The authors also look at some of the logistics of helping, including the tradeoff between frequency and quality, as reflected in some of the interviews conducted in their field study. 

“Helping my colleagues to find causes of coding errors takes hours of investigating the program, so I cannot always help my colleagues,” said one employee who participated in the field study. Sometimes, though, high frequency can also bring high quality of helping: “Employee ‘A’ frequently helps me when I need to compile the software program. The server that can compile the program is far from my desk, so she assists me whenever I need to start compiling, significantly reducing my workload,” said another field study participant. 

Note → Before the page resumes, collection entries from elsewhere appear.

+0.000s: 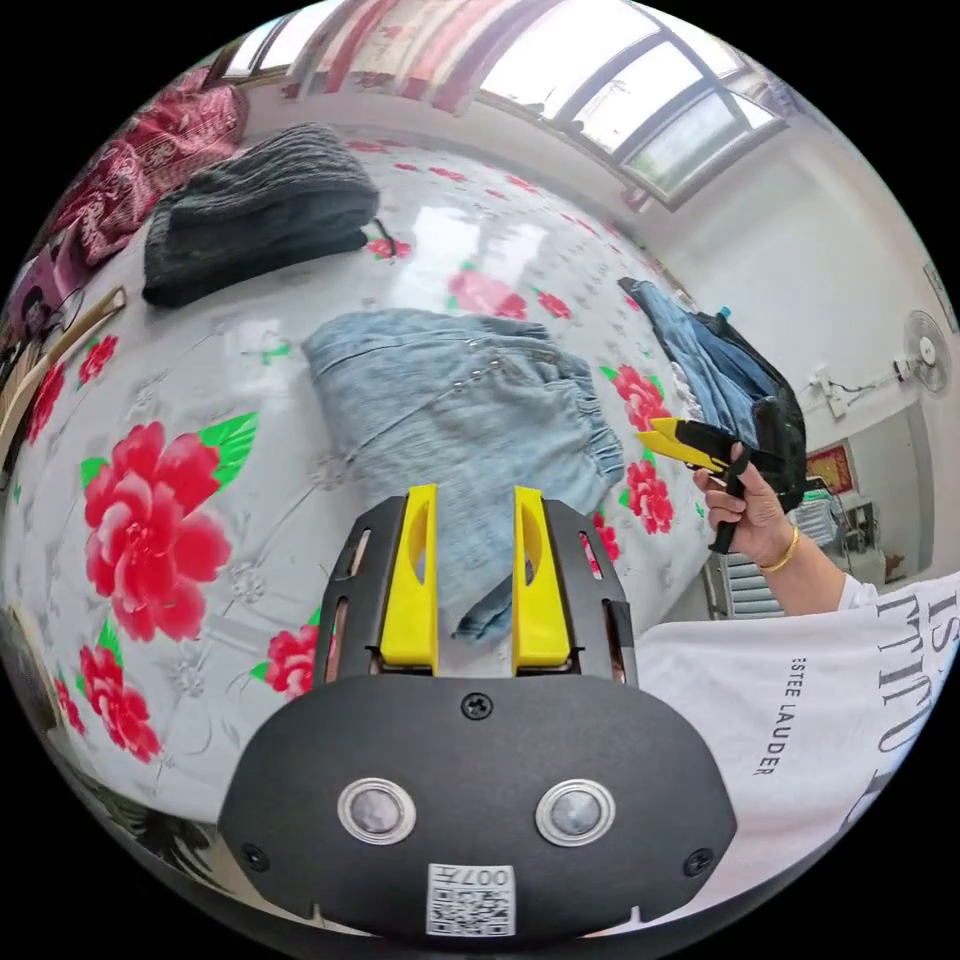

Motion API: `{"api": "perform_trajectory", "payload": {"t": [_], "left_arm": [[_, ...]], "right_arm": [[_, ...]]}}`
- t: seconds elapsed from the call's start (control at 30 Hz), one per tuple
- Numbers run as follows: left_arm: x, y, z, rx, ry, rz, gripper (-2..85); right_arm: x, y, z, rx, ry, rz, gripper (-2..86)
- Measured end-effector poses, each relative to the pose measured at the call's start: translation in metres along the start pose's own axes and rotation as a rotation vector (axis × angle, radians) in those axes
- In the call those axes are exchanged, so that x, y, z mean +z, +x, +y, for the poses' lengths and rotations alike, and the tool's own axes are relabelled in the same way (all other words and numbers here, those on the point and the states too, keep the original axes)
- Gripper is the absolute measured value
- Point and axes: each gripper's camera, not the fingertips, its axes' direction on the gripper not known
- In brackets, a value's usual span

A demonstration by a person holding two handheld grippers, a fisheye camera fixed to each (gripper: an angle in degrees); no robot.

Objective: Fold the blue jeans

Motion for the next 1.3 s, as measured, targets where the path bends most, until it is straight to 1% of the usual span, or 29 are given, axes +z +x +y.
{"api": "perform_trajectory", "payload": {"t": [0.07, 0.13, 0.3, 0.37, 0.5, 0.7, 0.8, 0.93, 1.07, 1.13, 1.2, 1.23, 1.3], "left_arm": [[-0.002, -0.017, 0.000, -0.049, -0.018, -0.142, 11.4], [0.000, -0.028, -0.002, -0.092, -0.038, -0.185, 12.0], [0.020, -0.051, -0.014, -0.178, -0.103, -0.142, 13.9], [0.030, -0.056, -0.022, -0.184, -0.125, -0.122, 14.7], [0.043, -0.061, -0.032, -0.178, -0.155, -0.104, 13.9], [0.066, -0.068, -0.047, -0.152, -0.197, 0.011, 7.0], [0.070, -0.071, -0.054, -0.131, -0.208, 0.010, 3.9], [0.053, -0.084, -0.060, -0.158, -0.151, 0.109, 1.0], [0.007, -0.090, -0.089, -0.156, 0.001, 0.226, 0.1], [-0.023, -0.090, -0.113, -0.114, 0.091, 0.224, 0.0], [-0.055, -0.091, -0.140, -0.072, 0.168, 0.206, 0.0], [-0.078, -0.092, -0.160, -0.039, 0.212, 0.179, 0.1], [-0.111, -0.096, -0.192, 0.005, 0.282, 0.113, 0.2]], "right_arm": [[0.008, 0.011, -0.016, 0.017, -0.020, -0.002, 11.6], [0.018, 0.020, -0.031, 0.025, -0.060, -0.009, 12.1], [0.054, 0.030, -0.057, 0.005, -0.235, -0.050, 12.9], [0.056, 0.029, -0.061, -0.009, -0.243, -0.006, 13.0], [0.054, 0.033, -0.069, -0.009, -0.273, -0.042, 12.4], [0.059, 0.031, -0.077, -0.016, -0.322, -0.005, 11.1], [0.062, 0.023, -0.082, -0.019, -0.352, 0.009, 8.8], [0.048, -0.008, -0.089, -0.072, -0.319, 0.010, 6.6], [0.022, -0.062, -0.115, -0.135, -0.228, -0.103, 5.4], [0.013, -0.093, -0.134, -0.193, -0.188, -0.145, 5.1], [0.005, -0.142, -0.166, -0.286, -0.128, -0.211, 4.7], [0.004, -0.155, -0.175, -0.312, -0.112, -0.225, 4.7], [0.006, -0.213, -0.217, -0.419, -0.045, -0.263, 4.5]]}}
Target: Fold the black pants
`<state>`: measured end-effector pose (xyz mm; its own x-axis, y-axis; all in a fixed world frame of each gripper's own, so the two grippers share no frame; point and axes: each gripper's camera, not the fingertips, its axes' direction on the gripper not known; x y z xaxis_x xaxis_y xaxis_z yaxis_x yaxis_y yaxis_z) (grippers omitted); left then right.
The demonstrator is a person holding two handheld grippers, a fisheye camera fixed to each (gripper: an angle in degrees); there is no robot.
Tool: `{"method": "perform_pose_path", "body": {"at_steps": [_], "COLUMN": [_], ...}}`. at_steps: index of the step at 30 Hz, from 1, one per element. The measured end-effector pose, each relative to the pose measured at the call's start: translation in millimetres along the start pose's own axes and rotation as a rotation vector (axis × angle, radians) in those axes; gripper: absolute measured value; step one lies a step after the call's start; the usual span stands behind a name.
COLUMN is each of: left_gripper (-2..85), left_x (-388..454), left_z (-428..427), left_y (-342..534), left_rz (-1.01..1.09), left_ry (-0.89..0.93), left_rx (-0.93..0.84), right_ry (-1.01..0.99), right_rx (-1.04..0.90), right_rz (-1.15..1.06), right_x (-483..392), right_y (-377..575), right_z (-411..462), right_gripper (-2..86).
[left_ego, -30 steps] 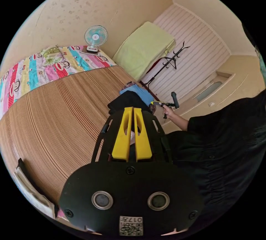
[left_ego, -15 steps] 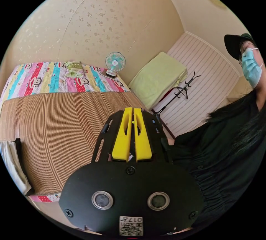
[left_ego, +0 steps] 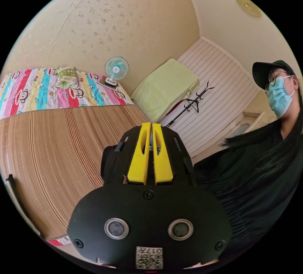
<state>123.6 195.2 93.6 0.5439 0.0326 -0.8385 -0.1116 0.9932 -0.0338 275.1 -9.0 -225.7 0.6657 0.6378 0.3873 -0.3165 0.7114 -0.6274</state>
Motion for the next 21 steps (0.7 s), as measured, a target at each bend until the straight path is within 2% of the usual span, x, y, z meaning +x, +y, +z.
{"method": "perform_pose_path", "body": {"at_steps": [4,9,11,13,15,16,18,20,21], "left_gripper": [-0.9,-0.3,0.5,1.2,2.1,3.0,6.1,8.3,8.5], "left_x": [11.8,51.4,68.6,70.4,64.4,61.5,61.3,77.9,83.9], "left_z": [15.2,29.2,41.1,49.5,60.5,70.9,86.1,102.6,107.6], "left_y": [-2.0,-5.0,-1.6,1.1,-1.5,-4.9,-8.6,-4.2,-2.7], "left_rz": [0.073,0.269,0.369,0.382,0.337,0.323,0.289,0.333,0.350], "left_ry": [-0.130,-0.281,-0.316,-0.274,-0.182,-0.102,-0.029,-0.023,-0.031], "left_rx": [-0.024,0.031,0.066,0.107,0.103,0.060,-0.014,-0.073,-0.093], "right_ry": [0.064,-0.004,-0.085,-0.053,-0.108,-0.296,-0.536,-0.453,-0.382], "right_rx": [0.104,0.023,0.078,0.124,0.148,0.224,0.391,0.309,0.248], "right_rz": [0.546,0.678,0.675,0.697,0.686,0.613,0.453,0.266,0.090], "right_x": [96.7,110.0,103.7,90.7,85.4,80.3,59.4,18.0,-20.4], "right_y": [96.7,168.8,175.6,173.5,170.0,167.3,159.5,132.8,114.7], "right_z": [-24.0,18.8,30.9,35.1,32.5,23.7,-4.6,-28.7,-43.4], "right_gripper": [10.0,10.7,9.7,7.4,5.5,4.4,3.6,3.1,2.8]}}
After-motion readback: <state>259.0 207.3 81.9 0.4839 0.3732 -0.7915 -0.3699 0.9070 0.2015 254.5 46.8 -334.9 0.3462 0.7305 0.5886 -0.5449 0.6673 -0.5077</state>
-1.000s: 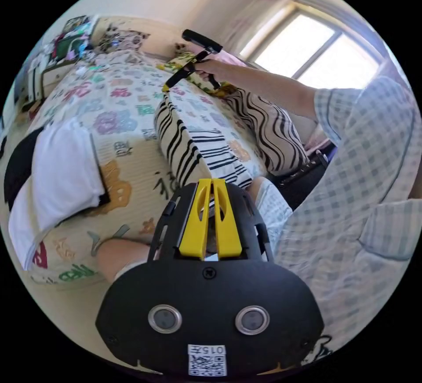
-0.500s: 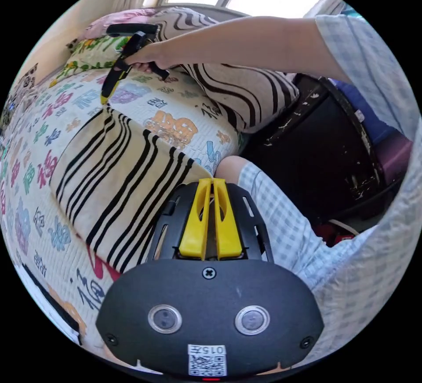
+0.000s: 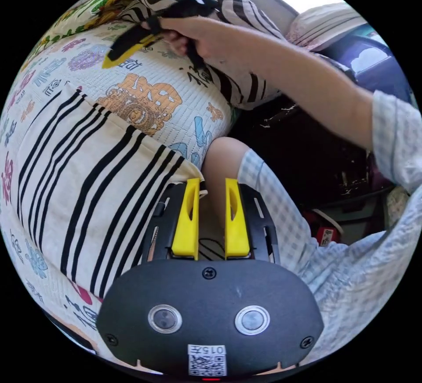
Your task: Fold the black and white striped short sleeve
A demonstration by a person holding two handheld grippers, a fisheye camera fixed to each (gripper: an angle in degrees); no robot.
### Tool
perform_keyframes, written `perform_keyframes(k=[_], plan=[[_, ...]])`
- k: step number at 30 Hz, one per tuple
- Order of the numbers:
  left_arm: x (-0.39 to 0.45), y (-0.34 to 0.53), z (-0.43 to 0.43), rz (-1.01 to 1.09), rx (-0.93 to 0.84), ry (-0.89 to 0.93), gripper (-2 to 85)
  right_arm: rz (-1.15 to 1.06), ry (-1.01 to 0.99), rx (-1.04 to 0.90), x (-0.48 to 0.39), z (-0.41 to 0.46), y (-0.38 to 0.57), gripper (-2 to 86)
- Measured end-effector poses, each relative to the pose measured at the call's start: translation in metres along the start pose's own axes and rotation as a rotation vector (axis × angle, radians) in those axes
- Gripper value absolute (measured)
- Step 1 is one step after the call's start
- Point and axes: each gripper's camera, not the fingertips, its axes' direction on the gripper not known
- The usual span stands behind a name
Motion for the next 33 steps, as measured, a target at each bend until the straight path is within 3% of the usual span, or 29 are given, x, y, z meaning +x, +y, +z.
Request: perform_keyframes(k=[5,9,12,15,20,24,29,33], plan=[[-0.022,0.002,-0.039,-0.010,0.114,-0.047,9.0,0.054,-0.057,0.038,-0.028,0.032,0.097,6.9],[-0.054,-0.014,-0.054,0.019,0.139,0.093,8.5,0.140,-0.099,0.058,-0.032,0.070,0.148,8.0],[-0.072,-0.031,-0.056,-0.034,0.175,-0.025,8.3,0.194,-0.131,0.053,-0.026,0.097,0.167,8.5],[-0.108,-0.060,-0.046,-0.179,0.161,-0.198,8.3,0.194,-0.151,0.029,-0.029,0.119,0.174,9.1],[-0.158,-0.116,-0.001,-0.294,0.056,-0.220,8.8,0.185,-0.063,-0.102,-0.034,0.163,0.176,9.1],[-0.182,-0.155,0.035,-0.341,-0.018,-0.335,7.9,0.145,-0.007,-0.184,-0.040,0.192,0.176,3.8],[-0.199,-0.165,0.043,-0.359,-0.006,-0.364,7.3,0.145,0.011,-0.170,-0.040,0.208,0.179,0.8],[-0.171,-0.137,0.020,-0.210,0.033,-0.337,7.6,0.144,-0.049,-0.102,-0.037,0.214,0.186,0.4]])
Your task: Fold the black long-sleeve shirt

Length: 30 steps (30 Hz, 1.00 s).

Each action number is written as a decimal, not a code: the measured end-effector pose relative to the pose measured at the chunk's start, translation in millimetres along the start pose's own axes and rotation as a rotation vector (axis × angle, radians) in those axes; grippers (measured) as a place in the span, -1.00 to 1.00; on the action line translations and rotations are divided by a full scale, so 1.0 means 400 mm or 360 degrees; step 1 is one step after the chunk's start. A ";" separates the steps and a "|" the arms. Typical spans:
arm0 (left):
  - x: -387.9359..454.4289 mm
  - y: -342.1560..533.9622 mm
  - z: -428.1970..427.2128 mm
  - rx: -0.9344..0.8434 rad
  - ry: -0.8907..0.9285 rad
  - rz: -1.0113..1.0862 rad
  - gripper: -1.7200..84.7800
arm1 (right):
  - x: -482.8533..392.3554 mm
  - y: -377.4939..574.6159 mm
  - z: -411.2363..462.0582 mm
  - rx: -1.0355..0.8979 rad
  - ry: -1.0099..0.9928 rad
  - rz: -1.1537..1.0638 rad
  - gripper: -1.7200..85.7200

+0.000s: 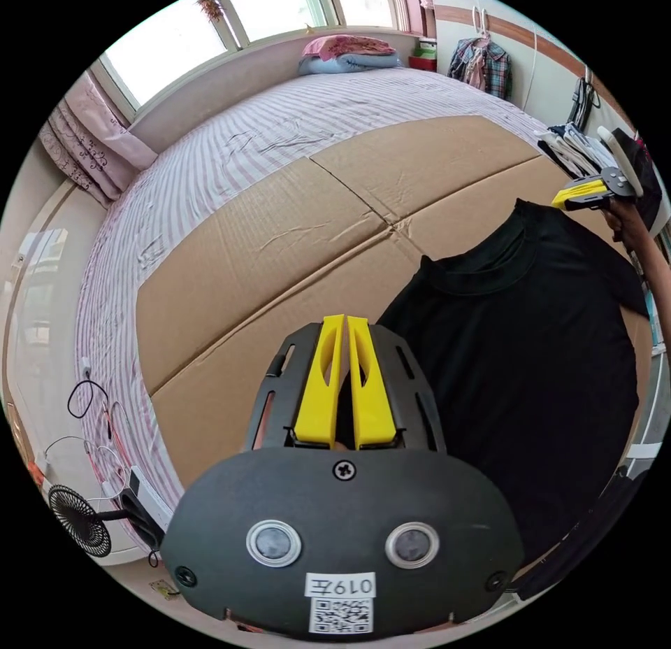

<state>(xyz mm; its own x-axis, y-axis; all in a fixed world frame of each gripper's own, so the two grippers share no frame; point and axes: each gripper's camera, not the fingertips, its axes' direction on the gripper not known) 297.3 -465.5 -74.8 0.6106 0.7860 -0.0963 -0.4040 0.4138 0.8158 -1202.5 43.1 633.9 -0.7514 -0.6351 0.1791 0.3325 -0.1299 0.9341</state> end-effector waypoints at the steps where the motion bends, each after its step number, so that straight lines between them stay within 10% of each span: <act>1: -0.007 0.019 -0.014 0.0045 0.0007 -0.0031 -0.93 | -0.003 0.017 -0.011 0.0023 -0.0009 0.0019 -0.96; 13: -0.044 0.221 -0.041 0.0031 0.0381 -0.0068 -0.92 | -0.071 0.180 -0.059 0.0050 -0.0276 0.0050 -0.85; 30: -0.049 0.555 -0.215 0.0262 0.0010 -0.0420 -0.94 | -0.317 0.511 -0.320 0.0432 -0.0014 0.0249 -0.84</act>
<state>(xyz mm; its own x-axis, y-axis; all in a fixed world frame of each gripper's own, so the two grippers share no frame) 137.2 -349.5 59.0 0.6753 0.6644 -0.3200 -0.1161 0.5243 0.8436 -966.4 -0.3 762.7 -0.7082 -0.6248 0.3289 0.2810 0.1779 0.9431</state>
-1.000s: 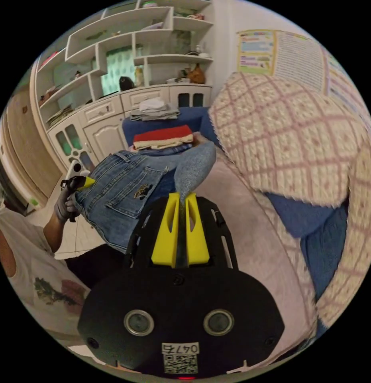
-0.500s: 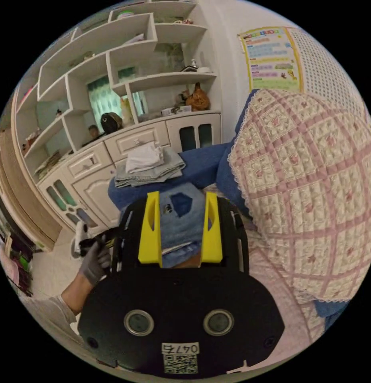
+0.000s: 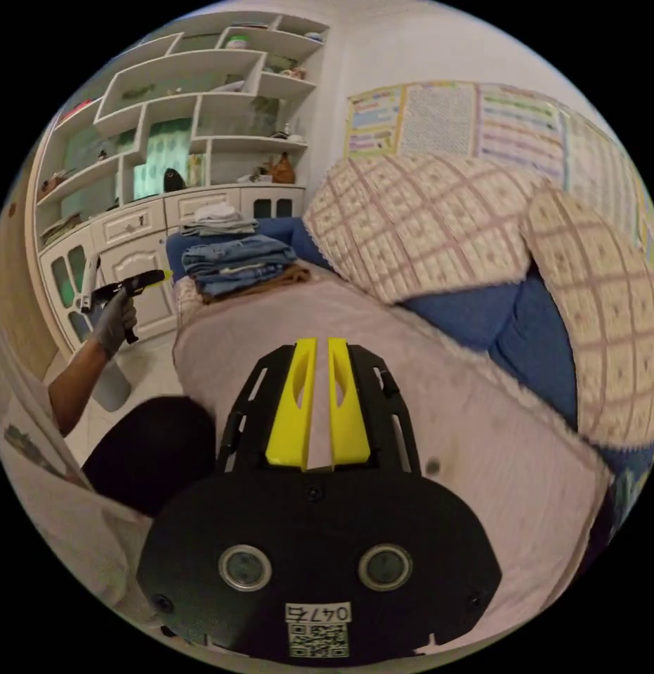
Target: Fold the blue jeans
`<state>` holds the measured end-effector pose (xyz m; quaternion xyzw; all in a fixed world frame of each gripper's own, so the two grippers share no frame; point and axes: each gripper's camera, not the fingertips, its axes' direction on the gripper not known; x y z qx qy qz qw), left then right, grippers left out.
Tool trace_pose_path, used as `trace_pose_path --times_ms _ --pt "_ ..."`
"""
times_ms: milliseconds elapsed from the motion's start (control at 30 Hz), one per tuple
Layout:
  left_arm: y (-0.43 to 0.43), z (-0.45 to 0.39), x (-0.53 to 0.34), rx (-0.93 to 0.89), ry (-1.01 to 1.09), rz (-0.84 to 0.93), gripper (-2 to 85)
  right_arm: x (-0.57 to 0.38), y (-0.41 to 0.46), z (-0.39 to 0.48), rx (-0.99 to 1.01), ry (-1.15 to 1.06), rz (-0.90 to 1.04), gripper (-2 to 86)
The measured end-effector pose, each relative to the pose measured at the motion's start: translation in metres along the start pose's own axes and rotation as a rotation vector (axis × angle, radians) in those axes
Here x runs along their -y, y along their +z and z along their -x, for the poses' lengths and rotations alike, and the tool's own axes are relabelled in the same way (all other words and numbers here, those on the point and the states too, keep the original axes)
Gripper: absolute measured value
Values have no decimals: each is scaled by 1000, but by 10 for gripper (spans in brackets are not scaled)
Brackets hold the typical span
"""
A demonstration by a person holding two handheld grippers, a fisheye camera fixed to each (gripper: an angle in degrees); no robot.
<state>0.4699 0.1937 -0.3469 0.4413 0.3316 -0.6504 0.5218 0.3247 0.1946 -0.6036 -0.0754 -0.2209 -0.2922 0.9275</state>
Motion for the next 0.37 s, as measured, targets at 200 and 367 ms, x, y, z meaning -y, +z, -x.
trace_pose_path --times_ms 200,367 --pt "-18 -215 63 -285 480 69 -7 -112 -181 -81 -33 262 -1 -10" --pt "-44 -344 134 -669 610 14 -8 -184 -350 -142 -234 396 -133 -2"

The quality of helping was evaluated based on such factors as whether the “solutions this colleague helped me generate would be useful to me” and “the solutions this colleague helped me generate would be effective in alleviating my workload.”  

“To effectively help a colleague who is in need of help, a help giver should pay close attention to quality aspects of helping (for example, identifying the issues faced by the colleague, discovering solutions together, sharing the task if necessary, and checking whether the issue has been resolved after providing help),” the research says. 

Supervisors must strike a balance between how often employees help and the quality of that help 

In adopting their balanced model, the researchers looked at 2 key issues:  

  1. an HR policy that decreases the quality of employee assistance “may encourage only superficial helping and ultimately result in reduced reciprocation of help, which is essential for problem-solving in the workplace” 
  2. placing too much emphasis on quality also has drawbacks “as high-quality helping entails tremendous costs for the help givers.” 

Thus, the researchers suggest that supervisors “should balance the frequency and the quality of helping when assessing employees’ performance. One possible way of ensuring more accurate evaluations is to incorporate various forms of performance monitoring, such as regular check-ins regarding employees’ giving and receiving of help and the use of proper monitoring systems”. 

In terms of practical applications, the researchers advocate that supervisors develop an understanding of the particular type of help that would be helpful for the recipient and other characteristics of employees’ jobs, because this will help them look at quality as well as quantity of helping.